TASK INSTRUCTIONS: Could you set down exactly the lines of the data below, starting at the one that holds "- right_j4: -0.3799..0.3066" and ending at the one that holds "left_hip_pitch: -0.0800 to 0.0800", both included, and only those?
——
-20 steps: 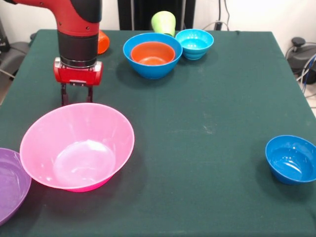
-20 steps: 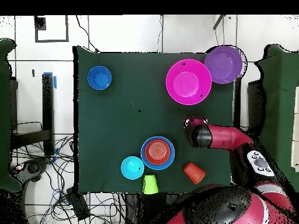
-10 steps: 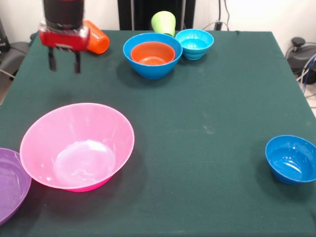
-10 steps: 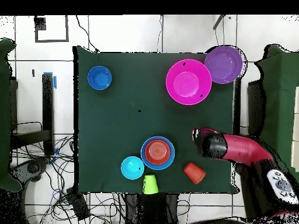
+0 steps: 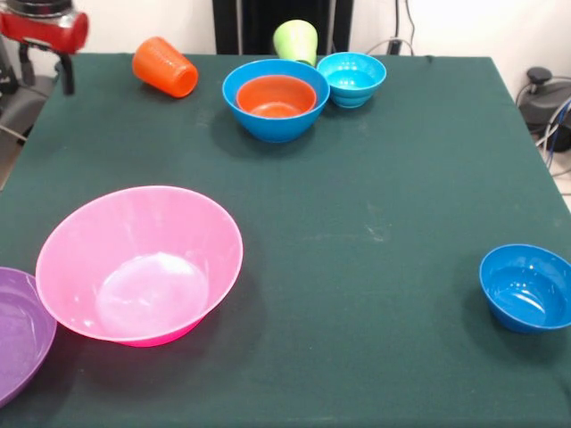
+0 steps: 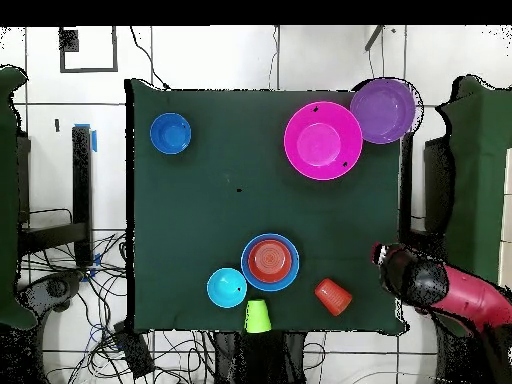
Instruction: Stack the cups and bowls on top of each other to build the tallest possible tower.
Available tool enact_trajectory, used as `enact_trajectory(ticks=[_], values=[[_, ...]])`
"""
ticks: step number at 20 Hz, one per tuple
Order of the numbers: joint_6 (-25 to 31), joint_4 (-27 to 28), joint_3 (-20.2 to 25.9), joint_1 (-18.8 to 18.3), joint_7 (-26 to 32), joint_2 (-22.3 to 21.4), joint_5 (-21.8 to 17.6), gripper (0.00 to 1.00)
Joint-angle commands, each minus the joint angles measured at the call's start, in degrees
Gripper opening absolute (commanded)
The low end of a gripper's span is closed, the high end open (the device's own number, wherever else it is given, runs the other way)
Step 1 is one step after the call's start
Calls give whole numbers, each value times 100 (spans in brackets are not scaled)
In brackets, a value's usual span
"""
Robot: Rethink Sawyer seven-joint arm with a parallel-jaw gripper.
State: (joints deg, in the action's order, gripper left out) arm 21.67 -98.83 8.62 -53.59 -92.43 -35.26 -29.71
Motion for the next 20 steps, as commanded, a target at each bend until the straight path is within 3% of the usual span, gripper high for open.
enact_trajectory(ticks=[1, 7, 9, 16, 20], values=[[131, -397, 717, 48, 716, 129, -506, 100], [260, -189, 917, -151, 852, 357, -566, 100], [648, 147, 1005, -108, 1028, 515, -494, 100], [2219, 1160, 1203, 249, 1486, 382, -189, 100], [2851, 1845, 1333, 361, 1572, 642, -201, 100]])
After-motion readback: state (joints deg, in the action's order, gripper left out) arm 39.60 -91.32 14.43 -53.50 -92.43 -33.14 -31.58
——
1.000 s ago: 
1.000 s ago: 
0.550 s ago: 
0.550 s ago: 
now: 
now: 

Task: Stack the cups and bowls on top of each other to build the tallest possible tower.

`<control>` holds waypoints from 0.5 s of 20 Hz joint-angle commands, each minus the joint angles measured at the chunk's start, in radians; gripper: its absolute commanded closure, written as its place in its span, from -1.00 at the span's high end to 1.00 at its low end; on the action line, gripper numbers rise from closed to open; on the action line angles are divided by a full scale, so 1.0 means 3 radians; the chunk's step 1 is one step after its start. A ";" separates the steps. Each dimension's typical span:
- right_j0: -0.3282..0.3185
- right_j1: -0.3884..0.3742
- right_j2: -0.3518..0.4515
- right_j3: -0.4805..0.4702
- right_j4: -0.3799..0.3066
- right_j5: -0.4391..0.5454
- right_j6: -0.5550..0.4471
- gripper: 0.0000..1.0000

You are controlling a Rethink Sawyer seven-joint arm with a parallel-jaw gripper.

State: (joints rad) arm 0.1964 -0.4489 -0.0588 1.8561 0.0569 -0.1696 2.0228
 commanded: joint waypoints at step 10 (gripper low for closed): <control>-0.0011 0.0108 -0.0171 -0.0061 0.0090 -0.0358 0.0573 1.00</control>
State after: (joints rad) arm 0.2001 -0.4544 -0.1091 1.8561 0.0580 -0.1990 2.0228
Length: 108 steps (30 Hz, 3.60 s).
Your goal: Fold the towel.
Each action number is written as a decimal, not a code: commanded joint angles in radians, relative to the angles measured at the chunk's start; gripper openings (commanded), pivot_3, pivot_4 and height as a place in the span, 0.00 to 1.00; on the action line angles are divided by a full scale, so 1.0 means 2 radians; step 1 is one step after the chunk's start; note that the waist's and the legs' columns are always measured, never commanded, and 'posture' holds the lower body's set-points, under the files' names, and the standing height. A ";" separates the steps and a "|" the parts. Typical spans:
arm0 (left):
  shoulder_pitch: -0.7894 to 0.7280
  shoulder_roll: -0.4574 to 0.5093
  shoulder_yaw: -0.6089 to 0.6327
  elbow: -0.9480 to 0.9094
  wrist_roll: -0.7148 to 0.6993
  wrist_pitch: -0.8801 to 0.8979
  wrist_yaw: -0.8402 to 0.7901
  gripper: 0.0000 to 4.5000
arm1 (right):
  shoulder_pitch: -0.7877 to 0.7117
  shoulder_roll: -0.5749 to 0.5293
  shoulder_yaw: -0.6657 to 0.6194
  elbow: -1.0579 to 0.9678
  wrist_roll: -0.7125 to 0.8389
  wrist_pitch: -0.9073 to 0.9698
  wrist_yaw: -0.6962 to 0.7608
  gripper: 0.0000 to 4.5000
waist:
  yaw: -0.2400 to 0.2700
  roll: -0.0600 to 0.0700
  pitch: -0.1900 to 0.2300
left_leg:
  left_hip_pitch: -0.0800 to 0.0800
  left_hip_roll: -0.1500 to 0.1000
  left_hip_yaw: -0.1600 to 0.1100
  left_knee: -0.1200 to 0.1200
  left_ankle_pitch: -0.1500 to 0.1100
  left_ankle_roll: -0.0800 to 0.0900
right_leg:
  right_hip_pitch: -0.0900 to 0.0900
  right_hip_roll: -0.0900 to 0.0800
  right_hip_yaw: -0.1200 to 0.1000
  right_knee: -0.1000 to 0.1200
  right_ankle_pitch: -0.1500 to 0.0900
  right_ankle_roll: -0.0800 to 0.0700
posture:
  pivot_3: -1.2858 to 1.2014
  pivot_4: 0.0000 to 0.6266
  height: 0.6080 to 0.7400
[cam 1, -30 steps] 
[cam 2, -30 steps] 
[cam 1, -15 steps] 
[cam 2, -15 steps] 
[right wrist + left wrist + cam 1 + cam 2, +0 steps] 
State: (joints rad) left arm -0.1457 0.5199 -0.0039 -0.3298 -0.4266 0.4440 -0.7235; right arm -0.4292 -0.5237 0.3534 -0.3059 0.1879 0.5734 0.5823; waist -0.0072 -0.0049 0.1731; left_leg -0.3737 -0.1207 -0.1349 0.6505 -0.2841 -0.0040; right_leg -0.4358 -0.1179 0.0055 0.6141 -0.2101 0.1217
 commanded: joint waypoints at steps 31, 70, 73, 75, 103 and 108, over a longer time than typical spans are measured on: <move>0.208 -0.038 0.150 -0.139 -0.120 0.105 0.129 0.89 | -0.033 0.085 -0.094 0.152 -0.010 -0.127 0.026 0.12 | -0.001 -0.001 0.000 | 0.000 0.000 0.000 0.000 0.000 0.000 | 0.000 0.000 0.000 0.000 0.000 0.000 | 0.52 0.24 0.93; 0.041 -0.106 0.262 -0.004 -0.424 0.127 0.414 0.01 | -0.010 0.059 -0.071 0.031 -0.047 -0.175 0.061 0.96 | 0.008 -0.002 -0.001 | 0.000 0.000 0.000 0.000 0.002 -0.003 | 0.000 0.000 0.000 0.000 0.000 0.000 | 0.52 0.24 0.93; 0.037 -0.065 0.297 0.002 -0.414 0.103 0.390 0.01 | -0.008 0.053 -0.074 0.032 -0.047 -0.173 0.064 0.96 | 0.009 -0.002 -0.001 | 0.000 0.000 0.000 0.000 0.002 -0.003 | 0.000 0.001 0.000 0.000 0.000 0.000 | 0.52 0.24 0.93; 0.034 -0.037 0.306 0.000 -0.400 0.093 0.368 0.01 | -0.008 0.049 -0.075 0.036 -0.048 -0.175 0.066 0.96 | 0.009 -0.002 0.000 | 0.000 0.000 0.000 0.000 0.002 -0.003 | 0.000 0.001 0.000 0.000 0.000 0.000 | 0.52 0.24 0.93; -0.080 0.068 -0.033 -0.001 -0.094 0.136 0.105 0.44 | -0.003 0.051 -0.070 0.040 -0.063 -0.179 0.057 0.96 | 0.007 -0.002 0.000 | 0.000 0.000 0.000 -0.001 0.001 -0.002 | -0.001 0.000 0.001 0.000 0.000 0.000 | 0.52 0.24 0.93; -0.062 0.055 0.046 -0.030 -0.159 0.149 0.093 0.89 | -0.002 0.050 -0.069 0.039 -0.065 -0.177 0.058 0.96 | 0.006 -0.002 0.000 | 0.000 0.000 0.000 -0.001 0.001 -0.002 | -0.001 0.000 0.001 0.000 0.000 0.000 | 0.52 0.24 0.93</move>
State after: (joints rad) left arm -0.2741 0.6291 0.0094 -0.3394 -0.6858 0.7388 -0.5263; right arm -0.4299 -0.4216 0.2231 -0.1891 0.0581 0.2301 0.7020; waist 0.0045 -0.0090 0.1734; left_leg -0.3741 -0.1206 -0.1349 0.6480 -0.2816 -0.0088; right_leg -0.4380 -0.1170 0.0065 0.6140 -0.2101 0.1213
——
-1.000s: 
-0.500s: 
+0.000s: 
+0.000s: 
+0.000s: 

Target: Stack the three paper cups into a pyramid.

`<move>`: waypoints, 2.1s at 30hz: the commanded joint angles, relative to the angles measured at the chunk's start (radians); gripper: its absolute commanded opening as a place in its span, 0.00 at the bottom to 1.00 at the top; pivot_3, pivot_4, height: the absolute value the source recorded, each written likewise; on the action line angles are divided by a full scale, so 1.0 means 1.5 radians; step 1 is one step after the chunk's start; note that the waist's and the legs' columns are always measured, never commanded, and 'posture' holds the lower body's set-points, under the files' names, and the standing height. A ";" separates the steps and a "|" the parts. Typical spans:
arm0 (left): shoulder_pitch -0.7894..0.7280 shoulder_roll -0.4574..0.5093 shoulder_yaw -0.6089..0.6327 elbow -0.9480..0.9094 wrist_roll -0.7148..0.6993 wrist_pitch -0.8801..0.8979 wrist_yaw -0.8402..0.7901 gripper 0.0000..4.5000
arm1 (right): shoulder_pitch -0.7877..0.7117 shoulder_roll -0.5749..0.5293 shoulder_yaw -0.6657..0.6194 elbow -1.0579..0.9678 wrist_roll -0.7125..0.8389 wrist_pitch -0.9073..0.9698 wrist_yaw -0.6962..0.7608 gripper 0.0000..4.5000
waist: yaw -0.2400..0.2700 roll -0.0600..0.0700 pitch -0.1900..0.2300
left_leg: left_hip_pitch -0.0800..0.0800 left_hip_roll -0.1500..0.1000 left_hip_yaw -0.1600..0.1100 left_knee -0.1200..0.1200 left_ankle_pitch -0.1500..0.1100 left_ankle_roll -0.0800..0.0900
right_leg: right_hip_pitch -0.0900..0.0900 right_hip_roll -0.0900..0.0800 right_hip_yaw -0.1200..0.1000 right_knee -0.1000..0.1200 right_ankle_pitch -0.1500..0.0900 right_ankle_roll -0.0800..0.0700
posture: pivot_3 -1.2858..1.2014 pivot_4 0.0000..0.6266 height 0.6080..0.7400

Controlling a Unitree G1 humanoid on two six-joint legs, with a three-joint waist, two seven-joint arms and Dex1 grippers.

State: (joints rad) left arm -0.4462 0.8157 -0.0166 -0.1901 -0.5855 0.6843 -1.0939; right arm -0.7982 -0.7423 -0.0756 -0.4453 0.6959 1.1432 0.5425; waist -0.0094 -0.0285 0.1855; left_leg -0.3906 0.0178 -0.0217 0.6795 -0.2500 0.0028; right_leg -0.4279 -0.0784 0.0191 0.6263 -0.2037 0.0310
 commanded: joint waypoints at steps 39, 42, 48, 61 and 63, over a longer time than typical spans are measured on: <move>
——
EXERCISE ANSWER:
- right_j4: -0.3799..0.3066
- right_j5: -0.4391..0.5454
- right_j6: -0.5550..0.4471
- gripper: 0.0000..1.0000

You are controlling a Rethink Sawyer seven-joint arm with a parallel-jaw gripper.

State: (joints rad) arm 0.1964 -0.4489 -0.0588 1.8561 0.0569 -0.1696 2.0228
 commanded: joint waypoints at step 10 (gripper low for closed): <control>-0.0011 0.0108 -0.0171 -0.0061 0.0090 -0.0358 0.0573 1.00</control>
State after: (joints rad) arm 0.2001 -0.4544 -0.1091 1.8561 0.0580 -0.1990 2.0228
Length: 108 steps (30 Hz, 3.60 s).
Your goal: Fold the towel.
Each action number is written as a decimal, not a code: commanded joint angles in radians, relative to the angles measured at the chunk's start; gripper openings (commanded), pivot_3, pivot_4 and height as a place in the span, 0.00 to 1.00; on the action line angles are divided by a full scale, so 1.0 means 2 radians; step 1 is one step after the chunk's start; note that the waist's and the legs' columns are always measured, never commanded, and 'posture' holds the lower body's set-points, under the files' names, and the standing height. A ";" separates the steps and a "|" the parts. Typical spans:
arm0 (left):
  shoulder_pitch: -0.7894 to 0.7280
  shoulder_roll: -0.4574 to 0.5093
  shoulder_yaw: -0.6089 to 0.6327
  elbow: -0.9480 to 0.9094
  wrist_roll: -0.7148 to 0.6993
  wrist_pitch: -0.8801 to 0.8979
  wrist_yaw: -0.8402 to 0.7901
  gripper: 0.0000 to 4.5000
arm1 (right):
  shoulder_pitch: -0.7877 to 0.7117
  shoulder_roll: -0.5749 to 0.5293
  shoulder_yaw: -0.6657 to 0.6194
  elbow: -1.0579 to 0.9678
  wrist_roll: -0.7125 to 0.8389
  wrist_pitch: -0.9073 to 0.9698
  wrist_yaw: -0.6962 to 0.7608
  gripper: 0.0000 to 4.5000
waist:
  yaw: -0.2400 to 0.2700
  roll: -0.0600 to 0.0700
  pitch: -0.1900 to 0.2300
left_leg:
  left_hip_pitch: -0.0800 to 0.0800

The required output is complete.